Problem statement
From the records below, output exactly the lines running from the line containing "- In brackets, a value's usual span" through the line containing "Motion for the", and no others.

Records supplied
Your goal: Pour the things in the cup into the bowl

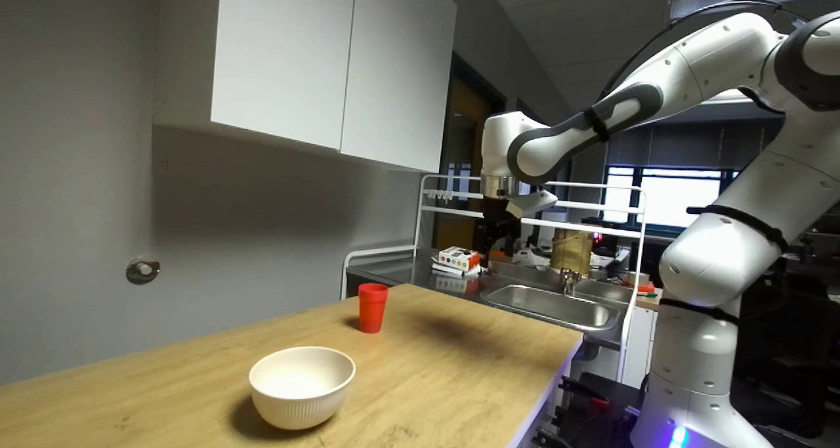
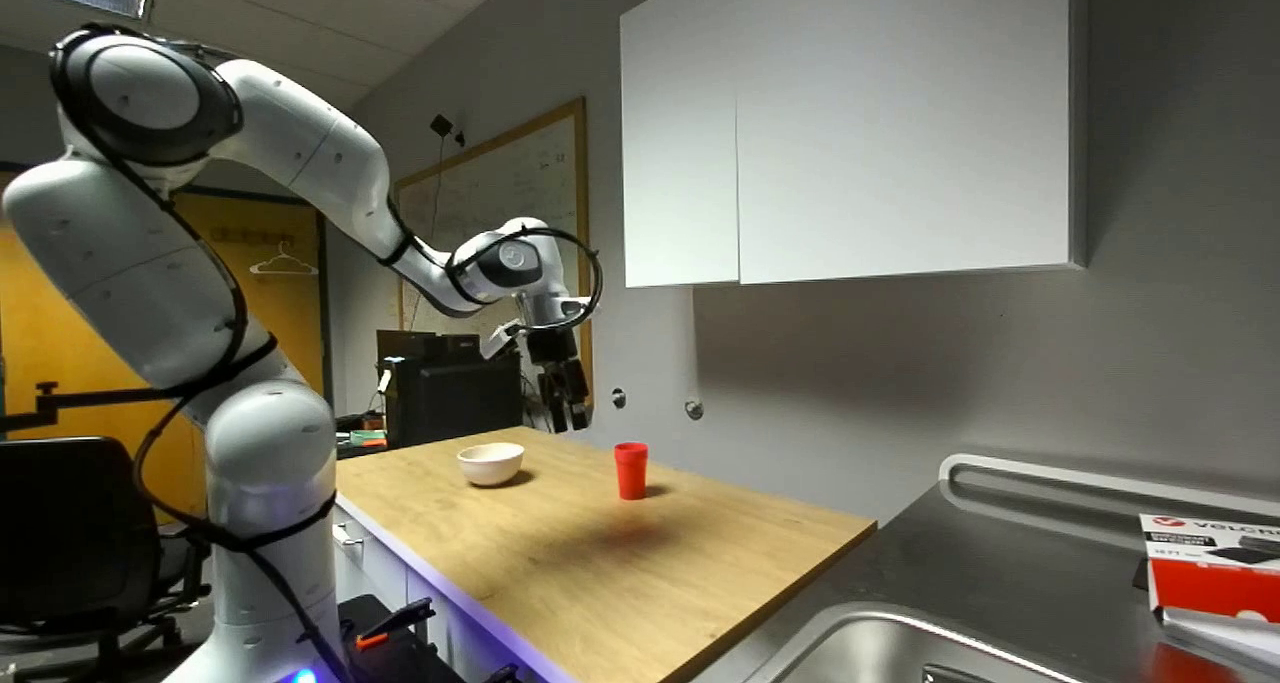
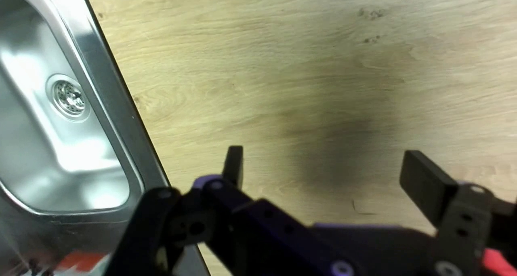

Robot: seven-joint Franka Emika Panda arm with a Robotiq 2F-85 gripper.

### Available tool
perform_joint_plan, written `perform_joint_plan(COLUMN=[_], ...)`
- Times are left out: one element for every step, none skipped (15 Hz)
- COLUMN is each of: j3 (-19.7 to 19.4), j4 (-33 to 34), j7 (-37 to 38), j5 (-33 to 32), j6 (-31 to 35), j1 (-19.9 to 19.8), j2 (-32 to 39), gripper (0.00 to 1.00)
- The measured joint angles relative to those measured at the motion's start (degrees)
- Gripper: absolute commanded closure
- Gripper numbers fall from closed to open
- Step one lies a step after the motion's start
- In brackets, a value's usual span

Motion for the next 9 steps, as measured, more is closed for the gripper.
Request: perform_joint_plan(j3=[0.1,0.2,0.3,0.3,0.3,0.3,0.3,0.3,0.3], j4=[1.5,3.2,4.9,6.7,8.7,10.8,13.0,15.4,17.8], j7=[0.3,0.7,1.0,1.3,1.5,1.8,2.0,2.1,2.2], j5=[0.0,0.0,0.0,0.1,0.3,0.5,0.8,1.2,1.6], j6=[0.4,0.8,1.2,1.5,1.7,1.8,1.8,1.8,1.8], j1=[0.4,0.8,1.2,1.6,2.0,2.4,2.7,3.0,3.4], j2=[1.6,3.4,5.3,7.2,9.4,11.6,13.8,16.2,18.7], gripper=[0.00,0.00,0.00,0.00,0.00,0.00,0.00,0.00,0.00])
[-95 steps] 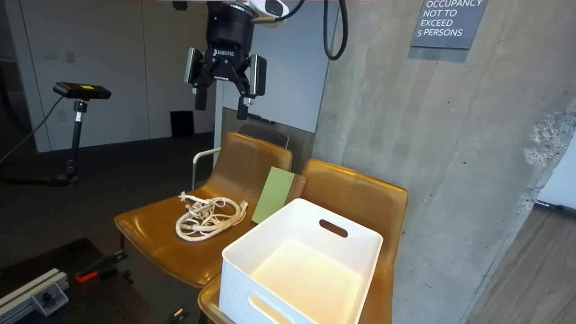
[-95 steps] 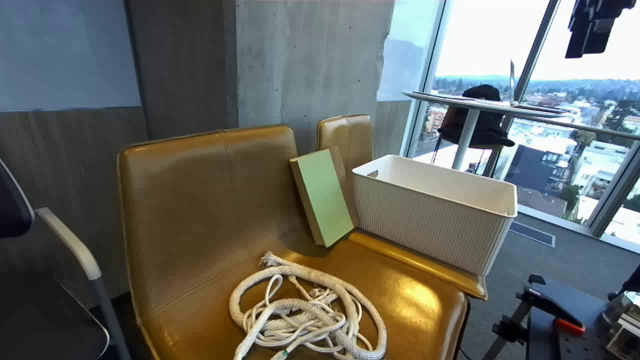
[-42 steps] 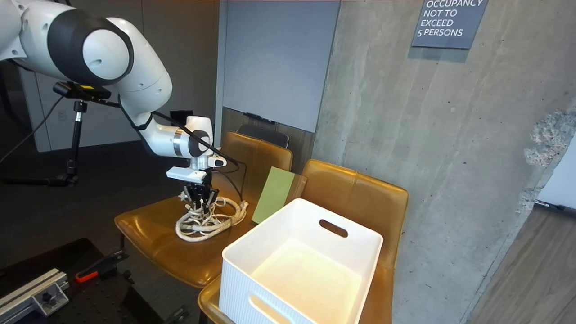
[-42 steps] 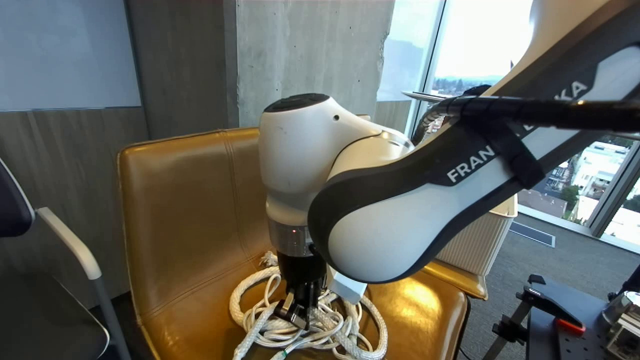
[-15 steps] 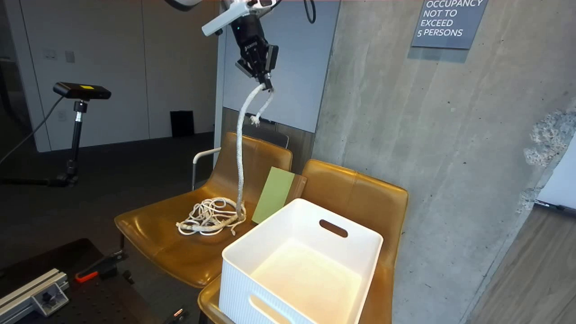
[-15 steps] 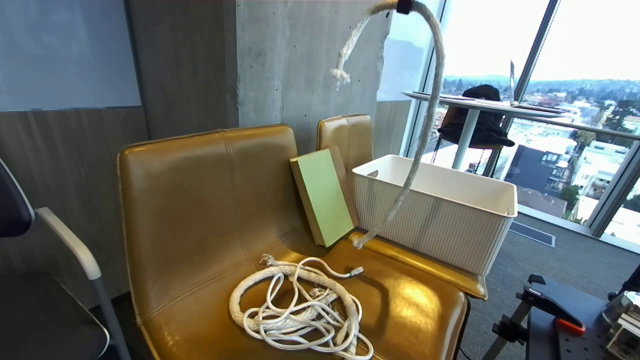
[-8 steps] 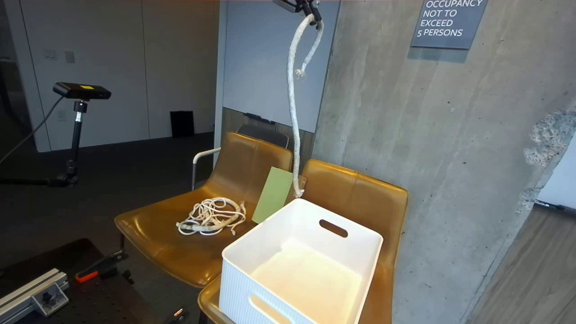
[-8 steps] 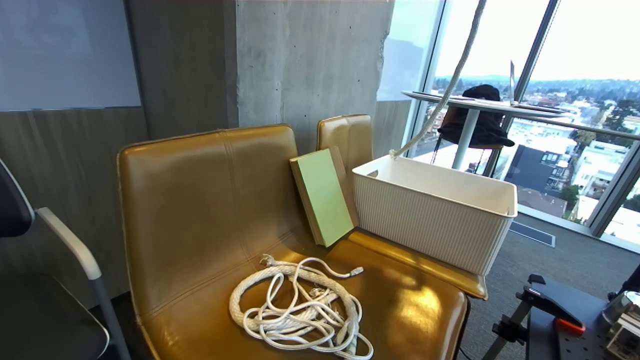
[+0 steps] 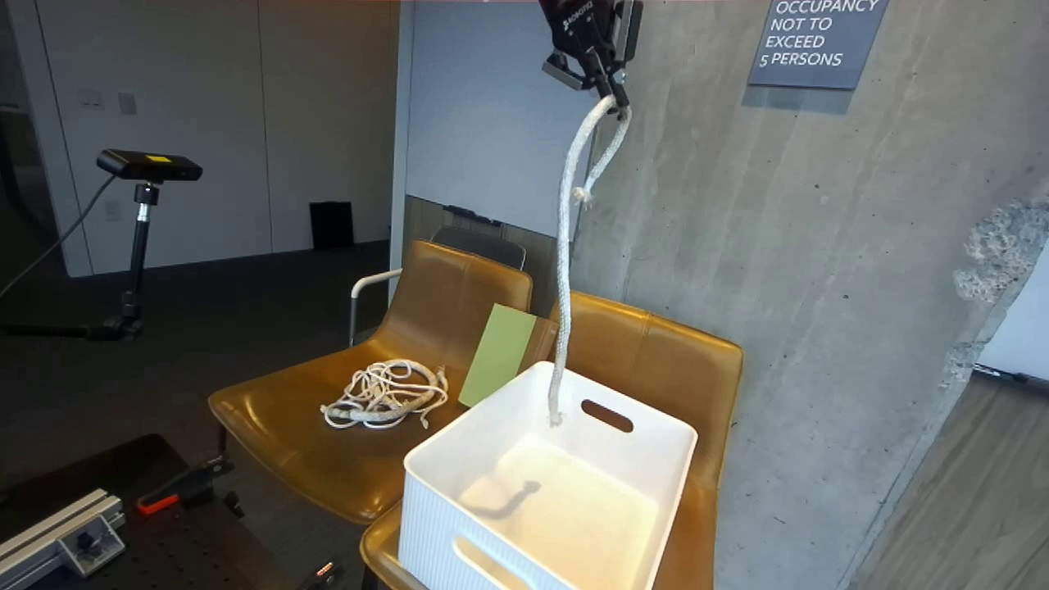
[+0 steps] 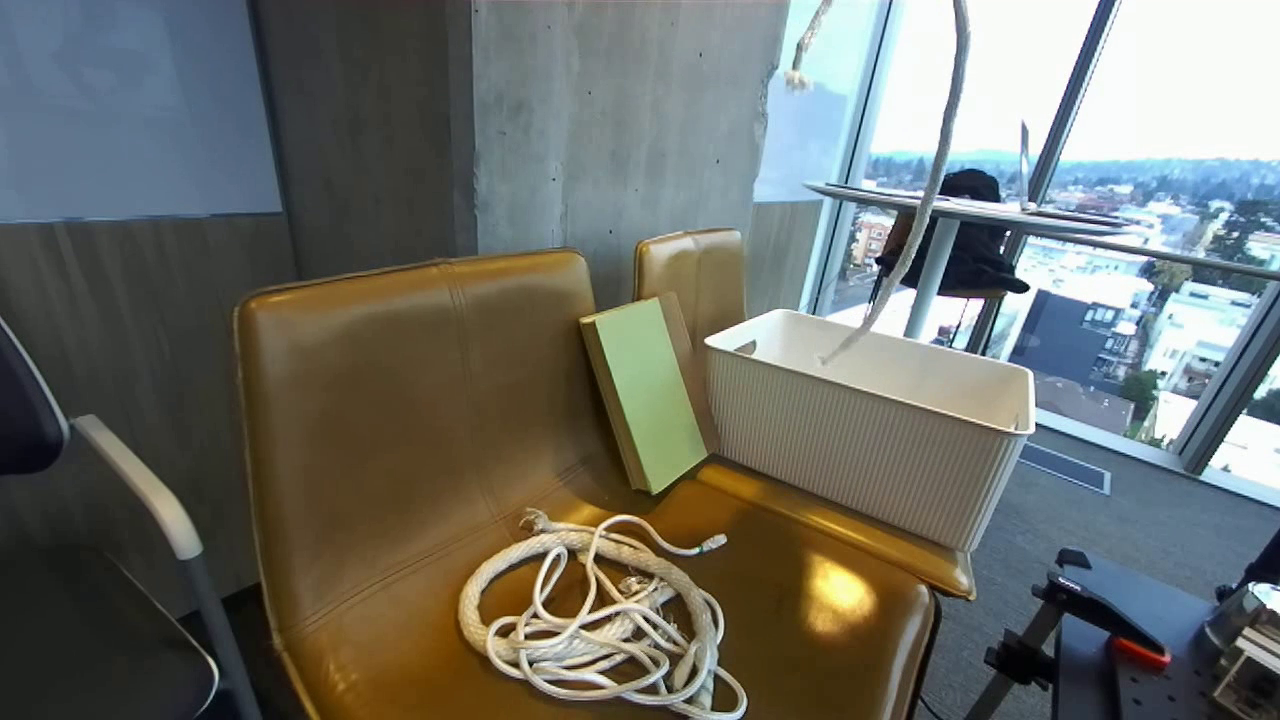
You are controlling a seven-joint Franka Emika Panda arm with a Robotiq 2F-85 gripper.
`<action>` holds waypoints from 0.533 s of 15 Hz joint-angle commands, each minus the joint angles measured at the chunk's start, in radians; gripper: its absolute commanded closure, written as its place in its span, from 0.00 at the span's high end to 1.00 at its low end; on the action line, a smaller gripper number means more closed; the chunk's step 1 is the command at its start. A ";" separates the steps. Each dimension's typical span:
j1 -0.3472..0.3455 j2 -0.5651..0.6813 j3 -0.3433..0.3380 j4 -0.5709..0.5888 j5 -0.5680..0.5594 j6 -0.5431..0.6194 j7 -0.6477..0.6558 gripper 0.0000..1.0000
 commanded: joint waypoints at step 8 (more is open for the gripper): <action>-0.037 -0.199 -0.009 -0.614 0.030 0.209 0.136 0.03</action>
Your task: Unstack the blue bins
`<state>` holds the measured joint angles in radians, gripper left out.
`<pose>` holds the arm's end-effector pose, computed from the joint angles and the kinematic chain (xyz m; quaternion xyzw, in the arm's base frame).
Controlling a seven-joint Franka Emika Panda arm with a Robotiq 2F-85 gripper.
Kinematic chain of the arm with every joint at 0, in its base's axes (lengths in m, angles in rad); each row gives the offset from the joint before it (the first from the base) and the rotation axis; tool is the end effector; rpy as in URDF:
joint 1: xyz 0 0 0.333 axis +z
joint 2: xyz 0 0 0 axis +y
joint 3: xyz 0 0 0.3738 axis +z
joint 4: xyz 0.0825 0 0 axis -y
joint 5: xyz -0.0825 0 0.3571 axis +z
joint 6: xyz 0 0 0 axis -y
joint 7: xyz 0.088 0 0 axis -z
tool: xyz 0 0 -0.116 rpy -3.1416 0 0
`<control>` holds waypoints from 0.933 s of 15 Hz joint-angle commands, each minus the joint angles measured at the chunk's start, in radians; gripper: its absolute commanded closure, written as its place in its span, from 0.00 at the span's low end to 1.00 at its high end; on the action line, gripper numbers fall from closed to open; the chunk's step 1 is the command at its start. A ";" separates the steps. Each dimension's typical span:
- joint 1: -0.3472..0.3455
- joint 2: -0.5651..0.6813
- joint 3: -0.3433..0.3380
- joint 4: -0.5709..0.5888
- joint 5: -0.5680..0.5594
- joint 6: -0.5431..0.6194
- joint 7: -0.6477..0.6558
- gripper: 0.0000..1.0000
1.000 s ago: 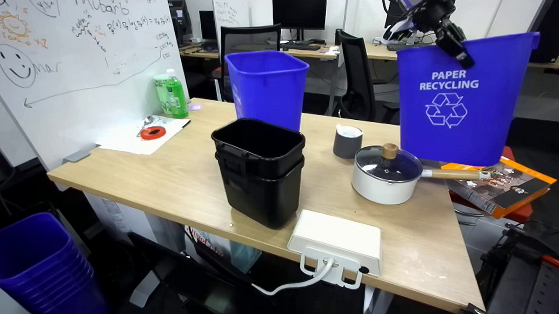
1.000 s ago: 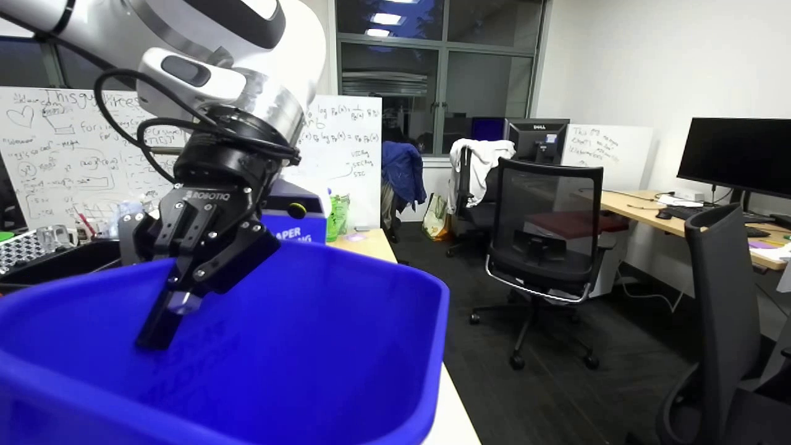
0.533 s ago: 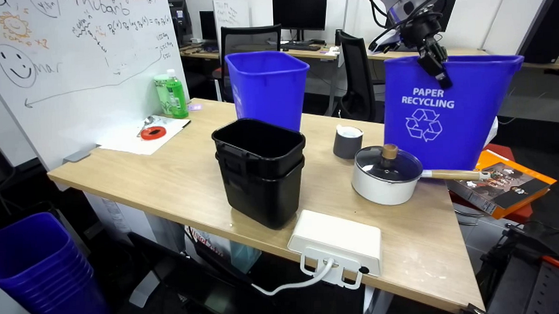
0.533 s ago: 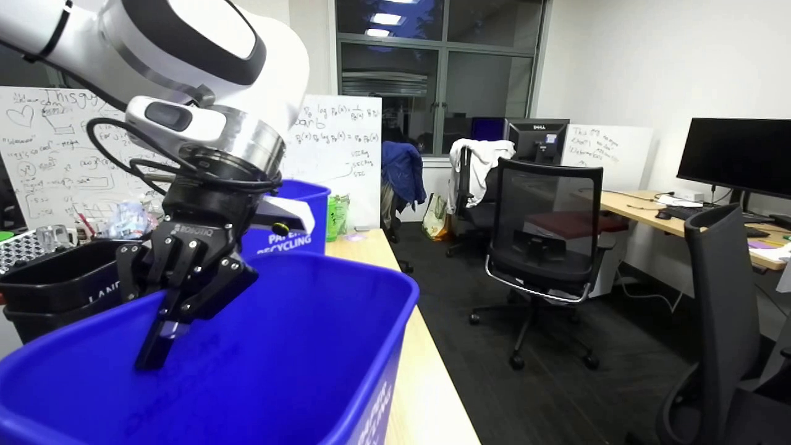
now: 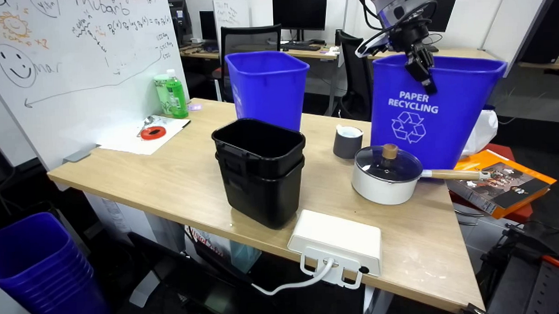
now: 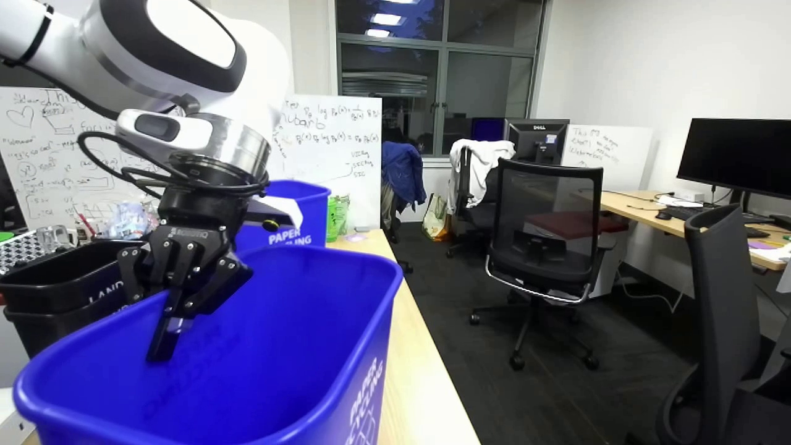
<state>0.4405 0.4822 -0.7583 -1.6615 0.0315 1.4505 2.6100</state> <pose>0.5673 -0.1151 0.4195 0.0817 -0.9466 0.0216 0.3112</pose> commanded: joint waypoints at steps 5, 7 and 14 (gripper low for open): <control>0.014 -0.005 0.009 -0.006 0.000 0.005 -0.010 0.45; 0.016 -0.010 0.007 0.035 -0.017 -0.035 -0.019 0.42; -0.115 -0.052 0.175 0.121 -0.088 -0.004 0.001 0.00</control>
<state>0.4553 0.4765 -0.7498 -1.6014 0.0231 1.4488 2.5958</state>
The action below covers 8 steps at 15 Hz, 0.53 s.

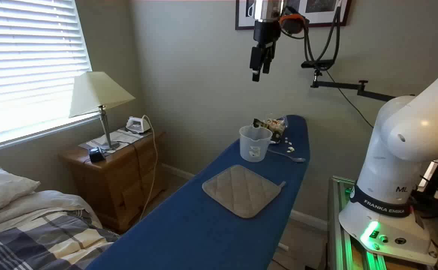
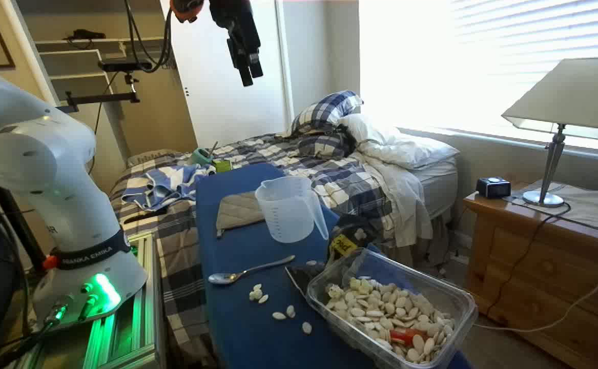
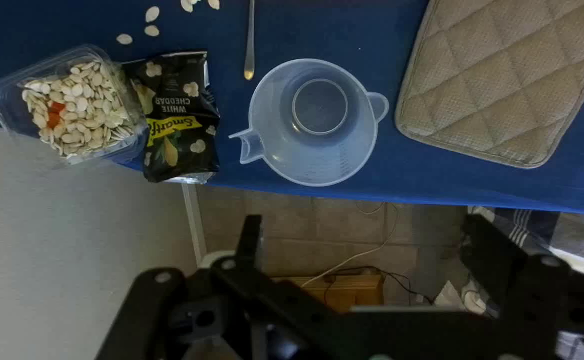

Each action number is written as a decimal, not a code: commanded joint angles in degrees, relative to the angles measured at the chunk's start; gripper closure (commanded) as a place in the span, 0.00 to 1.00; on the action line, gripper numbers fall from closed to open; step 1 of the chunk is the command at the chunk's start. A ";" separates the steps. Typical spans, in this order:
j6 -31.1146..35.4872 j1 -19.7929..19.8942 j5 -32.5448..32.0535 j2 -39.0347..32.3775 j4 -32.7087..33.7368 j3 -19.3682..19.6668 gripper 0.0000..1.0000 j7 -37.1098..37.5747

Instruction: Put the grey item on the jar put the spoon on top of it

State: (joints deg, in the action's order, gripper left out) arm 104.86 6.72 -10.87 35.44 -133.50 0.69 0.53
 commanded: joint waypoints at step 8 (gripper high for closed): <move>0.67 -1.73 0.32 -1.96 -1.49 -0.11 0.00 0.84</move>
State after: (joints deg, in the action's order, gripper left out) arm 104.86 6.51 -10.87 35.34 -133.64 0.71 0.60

Answer space
- In brackets, a value's usual span

Motion for the next 9 steps, as measured, more is closed for the gripper.

Nothing else remains for this exercise.